Wednesday, November 17, 2021

Another Excerpt

Yeah, most of my writing energy is still going to NaNoWriMo right now.  Just crossed the 25K threshold this week.  Here's another Ordinary Thing:

"Liminal Space

There are weird intersections in the world where time does not feel like it moves correctly.  Spaces that feel like an odd intersection of time.  A hospital hallway at night, for example, feels outside of time, that people and time both pass in the hallway but somehow without actually touching one another, walking alongside each other but not affecting the other.  Alone in the early hours of the morning, before the sun is up, I have my own space in the kitchen.  No other sounds except for my dog adjusting herself, the hum of the refrigerator and whatever I might put directly in my ears.  This morning, the sound of my keyboard is also present, gently but steadily clacking away in bursts at a time.  My dog has found her favorite spot on the couch as we adjust to the waking day together.  She will adjust by going back to sleep; I will take the same kind of peace for a moment or two longer, finding that pausing to acknowledge and dwell in the in between spaces is a good moment to run a self systems check, notice the taste of my coffee, and otherwise allow my mind to wander a bit further before jumping into the full weight of the day.  
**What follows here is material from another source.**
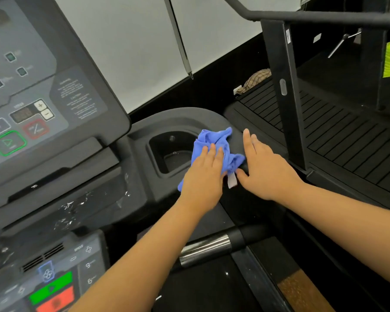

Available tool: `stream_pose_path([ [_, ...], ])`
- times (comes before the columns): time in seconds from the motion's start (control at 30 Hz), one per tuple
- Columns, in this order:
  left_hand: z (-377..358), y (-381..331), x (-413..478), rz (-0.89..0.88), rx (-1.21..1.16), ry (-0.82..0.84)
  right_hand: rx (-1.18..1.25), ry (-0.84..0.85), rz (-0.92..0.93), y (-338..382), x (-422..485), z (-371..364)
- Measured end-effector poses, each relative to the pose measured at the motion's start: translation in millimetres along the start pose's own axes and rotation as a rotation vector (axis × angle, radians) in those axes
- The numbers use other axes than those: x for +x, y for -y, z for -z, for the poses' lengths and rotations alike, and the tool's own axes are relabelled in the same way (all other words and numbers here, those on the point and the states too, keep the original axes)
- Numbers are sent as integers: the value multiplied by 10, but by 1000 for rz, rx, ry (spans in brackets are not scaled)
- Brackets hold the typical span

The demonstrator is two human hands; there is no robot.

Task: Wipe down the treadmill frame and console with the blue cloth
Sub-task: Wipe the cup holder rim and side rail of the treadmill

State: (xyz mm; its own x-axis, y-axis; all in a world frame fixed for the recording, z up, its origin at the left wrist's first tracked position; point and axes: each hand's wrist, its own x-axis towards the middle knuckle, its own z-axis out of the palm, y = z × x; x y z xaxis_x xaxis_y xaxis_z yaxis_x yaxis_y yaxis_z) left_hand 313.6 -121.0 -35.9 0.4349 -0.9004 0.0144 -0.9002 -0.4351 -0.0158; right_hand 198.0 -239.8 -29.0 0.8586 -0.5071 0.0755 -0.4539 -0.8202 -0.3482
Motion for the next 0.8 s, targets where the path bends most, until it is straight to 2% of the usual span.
stream_pose_path([
  [0.2, -152, 345, -607, 272, 14, -142, -55, -2, 7, -4, -7, 14],
  [0.37, -72, 596, -806, 486, 54, -167, -89, -13, 25, -10, -10, -3],
  [0.47, -73, 636, -670, 522, 59, -125, -109, -7, 27, -10, -8, -5],
  [0.57, -51, 688, -403, 650, 7, -121, -114, -1, 28, -10, -9, -7],
  [0.67, -8, 847, -152, 761, -29, -155, -123, 5, 31, -4, -9, 1],
  [0.8, -3, 1202, 197, 803, -38, -198, -118, 0, 37, -16, -8, -7],
])
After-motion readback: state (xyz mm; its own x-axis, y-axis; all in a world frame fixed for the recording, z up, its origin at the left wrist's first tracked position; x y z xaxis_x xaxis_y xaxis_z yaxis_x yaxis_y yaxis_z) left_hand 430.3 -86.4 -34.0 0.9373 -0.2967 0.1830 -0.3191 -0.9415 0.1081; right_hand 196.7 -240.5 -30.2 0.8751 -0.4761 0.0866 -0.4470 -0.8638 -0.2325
A few words written before the day even really starts, dressed and prepared for more active spaces but waiting in a relaxation state if only for a moment.  The day promises to be a full one, but this moment is mine at least, a moment that is outside of time and space.  I feel vast and thin, stretching my mind out without trying to force it in one particular direction, allowing it to move to the crevices I had been avoiding or to find a new outcropping that I had not noticed fully before.  It’s a safe space to wander if only for a moment, where I can control the input without outside demands.  I notice my shoulders hunched forward and ask them gently to release.  I notice the tension in my temples and ask those muscles to calm as well.  One more deep breath to release the stiffness in my thoracic cavity.  And another deep breath just because it feels good, noticing how the breath feels in my body, moving through each space with awareness and curiosity. 

For just a moment.  For just this space.  Luna will need to be fed before I leave for work, and my lunch will need to be packed and readied, but at least I have a moment here, an infinite and temporary moment that is mine and only mine."